• Aim of the task: Provide again, from the entries below, every line from the one containing "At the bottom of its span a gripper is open" through the one containing "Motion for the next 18", exactly as written, and no other line.
[Dataset records Boundary: Start]
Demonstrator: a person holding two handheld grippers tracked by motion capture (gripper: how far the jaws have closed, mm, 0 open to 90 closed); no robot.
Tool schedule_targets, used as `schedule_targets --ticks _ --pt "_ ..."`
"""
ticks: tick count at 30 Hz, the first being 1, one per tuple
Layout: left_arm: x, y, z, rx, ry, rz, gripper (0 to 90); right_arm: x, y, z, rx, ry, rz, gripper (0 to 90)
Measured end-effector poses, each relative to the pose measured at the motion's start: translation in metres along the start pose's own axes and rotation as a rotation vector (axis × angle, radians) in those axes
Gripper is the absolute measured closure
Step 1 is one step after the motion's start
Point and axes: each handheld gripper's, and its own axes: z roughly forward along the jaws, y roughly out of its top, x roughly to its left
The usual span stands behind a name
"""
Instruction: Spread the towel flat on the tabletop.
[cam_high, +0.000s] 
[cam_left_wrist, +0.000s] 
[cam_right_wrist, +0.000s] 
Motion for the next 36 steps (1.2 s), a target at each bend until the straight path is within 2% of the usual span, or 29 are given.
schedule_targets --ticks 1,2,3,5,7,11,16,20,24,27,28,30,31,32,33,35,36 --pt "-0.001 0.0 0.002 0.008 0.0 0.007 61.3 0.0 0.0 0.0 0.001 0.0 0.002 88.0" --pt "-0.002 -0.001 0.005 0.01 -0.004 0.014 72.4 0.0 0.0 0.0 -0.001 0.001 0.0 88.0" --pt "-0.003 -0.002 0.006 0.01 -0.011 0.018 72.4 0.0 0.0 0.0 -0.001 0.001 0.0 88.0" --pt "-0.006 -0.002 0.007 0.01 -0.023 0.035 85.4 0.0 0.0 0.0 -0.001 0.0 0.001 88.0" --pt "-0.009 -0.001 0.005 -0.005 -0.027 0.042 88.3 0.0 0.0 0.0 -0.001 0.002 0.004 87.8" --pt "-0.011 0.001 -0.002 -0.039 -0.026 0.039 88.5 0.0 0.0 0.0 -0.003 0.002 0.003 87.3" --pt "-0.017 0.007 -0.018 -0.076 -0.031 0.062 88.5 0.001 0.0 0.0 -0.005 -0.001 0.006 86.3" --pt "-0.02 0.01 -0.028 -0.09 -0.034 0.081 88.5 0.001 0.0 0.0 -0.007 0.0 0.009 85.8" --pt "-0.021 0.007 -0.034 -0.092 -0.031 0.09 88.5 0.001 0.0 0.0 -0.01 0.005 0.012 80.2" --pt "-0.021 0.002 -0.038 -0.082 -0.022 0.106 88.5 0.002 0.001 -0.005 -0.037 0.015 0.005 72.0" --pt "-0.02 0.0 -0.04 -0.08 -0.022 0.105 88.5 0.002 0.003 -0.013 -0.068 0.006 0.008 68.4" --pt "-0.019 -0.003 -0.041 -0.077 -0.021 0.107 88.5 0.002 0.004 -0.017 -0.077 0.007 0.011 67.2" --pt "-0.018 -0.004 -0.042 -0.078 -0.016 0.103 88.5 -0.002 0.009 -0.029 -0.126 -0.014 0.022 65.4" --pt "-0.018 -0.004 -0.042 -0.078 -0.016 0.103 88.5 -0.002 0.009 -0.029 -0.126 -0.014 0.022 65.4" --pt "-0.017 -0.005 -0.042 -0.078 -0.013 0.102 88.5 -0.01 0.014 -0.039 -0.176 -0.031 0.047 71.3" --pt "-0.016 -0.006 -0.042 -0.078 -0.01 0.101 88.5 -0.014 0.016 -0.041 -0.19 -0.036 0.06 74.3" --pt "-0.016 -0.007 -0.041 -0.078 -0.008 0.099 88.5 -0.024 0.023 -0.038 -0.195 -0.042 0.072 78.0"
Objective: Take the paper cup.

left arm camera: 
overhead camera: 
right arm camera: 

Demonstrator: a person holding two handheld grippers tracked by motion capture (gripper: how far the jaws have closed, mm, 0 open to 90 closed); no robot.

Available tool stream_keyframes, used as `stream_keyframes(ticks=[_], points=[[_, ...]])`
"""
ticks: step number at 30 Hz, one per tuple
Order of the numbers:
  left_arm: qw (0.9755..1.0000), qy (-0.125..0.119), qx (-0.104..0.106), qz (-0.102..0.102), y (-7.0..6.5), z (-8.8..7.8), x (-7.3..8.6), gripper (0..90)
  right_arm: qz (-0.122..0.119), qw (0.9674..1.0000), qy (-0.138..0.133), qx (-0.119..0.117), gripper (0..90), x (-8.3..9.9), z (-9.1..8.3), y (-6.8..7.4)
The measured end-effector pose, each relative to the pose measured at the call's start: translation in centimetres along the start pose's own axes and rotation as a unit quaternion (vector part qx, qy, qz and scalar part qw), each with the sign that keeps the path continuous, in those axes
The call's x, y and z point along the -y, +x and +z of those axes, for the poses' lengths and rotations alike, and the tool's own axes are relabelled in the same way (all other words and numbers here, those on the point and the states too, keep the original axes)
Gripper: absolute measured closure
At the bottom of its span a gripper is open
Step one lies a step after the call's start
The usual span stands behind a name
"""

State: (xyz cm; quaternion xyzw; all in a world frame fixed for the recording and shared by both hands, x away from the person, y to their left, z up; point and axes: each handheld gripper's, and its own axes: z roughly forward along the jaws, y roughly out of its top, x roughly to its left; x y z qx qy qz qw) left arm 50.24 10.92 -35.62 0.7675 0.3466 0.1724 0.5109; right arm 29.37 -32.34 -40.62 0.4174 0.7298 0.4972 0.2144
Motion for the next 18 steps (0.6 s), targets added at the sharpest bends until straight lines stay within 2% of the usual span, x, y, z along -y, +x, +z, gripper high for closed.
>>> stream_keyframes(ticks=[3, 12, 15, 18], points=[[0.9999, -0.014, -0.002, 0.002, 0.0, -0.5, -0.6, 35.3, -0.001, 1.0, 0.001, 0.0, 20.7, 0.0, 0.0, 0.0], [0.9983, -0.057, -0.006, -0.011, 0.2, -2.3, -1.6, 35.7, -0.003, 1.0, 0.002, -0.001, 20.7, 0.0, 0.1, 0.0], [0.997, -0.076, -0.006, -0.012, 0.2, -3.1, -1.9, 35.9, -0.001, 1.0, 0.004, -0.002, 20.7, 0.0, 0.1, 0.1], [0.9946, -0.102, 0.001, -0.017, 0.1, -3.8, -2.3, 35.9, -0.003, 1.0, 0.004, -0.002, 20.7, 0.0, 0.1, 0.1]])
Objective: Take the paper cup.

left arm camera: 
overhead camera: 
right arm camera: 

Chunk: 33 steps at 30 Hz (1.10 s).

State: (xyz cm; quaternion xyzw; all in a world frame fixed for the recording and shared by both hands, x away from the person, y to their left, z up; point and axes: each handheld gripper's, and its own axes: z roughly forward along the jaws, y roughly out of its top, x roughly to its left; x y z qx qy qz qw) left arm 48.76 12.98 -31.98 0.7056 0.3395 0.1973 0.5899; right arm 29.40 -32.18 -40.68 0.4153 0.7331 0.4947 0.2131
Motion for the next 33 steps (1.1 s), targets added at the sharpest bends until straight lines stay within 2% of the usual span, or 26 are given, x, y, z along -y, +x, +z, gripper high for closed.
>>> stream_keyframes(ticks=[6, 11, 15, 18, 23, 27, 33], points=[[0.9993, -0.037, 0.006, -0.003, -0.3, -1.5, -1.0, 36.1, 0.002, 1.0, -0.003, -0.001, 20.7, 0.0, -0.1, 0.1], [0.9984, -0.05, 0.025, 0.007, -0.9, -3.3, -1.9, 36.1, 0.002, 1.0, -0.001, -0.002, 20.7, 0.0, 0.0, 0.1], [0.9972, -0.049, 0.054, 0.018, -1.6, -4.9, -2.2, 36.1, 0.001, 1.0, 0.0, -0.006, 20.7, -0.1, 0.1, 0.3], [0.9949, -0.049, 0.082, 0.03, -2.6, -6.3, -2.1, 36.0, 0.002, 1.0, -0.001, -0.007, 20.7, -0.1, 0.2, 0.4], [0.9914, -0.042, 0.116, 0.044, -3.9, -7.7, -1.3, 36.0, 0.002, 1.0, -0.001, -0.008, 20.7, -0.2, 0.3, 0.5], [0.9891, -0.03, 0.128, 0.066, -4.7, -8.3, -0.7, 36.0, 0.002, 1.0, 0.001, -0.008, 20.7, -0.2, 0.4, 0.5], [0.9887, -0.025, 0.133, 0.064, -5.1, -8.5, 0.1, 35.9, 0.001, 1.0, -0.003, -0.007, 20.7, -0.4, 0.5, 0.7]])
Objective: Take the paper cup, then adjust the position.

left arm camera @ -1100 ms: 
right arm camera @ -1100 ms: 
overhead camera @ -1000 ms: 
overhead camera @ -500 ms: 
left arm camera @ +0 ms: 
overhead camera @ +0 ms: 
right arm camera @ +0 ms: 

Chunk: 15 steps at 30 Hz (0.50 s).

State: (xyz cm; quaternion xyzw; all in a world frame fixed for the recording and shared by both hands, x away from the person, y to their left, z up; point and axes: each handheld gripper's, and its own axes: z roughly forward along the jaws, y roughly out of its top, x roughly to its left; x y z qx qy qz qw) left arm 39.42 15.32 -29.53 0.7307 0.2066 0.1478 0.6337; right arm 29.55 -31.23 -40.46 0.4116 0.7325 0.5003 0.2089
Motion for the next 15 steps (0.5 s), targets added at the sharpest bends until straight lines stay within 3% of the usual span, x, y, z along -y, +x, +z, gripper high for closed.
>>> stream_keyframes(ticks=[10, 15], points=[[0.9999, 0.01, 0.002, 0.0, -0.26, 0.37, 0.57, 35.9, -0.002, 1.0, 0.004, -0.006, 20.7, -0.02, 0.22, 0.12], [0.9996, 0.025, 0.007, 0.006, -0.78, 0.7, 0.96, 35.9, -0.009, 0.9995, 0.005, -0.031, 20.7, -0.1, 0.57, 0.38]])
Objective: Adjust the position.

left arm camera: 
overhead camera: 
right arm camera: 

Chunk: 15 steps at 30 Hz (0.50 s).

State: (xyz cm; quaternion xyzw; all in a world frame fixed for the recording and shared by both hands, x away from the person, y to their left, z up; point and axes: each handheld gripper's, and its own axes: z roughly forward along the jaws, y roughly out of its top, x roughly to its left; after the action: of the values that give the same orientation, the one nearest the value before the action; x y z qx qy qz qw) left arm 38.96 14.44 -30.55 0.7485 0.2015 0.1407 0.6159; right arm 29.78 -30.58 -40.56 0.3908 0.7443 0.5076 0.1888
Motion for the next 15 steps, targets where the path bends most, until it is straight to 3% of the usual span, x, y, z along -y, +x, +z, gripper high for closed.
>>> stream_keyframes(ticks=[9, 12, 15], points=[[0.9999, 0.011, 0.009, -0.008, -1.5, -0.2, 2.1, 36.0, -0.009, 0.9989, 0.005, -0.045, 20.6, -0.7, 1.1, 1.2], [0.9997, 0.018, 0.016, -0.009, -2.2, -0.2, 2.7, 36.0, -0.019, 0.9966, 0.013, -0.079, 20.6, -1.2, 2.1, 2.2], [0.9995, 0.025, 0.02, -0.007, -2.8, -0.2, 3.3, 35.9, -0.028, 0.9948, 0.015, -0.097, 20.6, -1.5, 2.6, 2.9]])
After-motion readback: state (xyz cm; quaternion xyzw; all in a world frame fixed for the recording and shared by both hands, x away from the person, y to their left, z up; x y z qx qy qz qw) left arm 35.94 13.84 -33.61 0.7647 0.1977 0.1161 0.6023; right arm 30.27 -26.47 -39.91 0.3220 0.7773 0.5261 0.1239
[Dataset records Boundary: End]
• Solution to this exercise:
At the bottom of its span a gripper is open
Step one lies a step after the call's start
The usual span stands behind a name
"""

State: (xyz cm; quaternion xyzw; all in a world frame fixed for the recording and shared by both hands, x away from the person, y to their left, z up; point and axes: each handheld gripper's, and its own axes: z roughly forward along the jaws, y roughly out of its top, x roughly to its left; x y z qx qy qz qw) left arm 50.24 10.92 -35.62 0.7675 0.3466 0.1724 0.5109; right arm 29.37 -32.34 -40.62 0.4174 0.7298 0.4972 0.2144
Motion for the next 18 steps (0.6 s), targets added at the sharpest bends until straight lines stay within 2% of the usual span, x, y, z along -y, +x, +z, gripper high for closed.

The exercise was answered completely.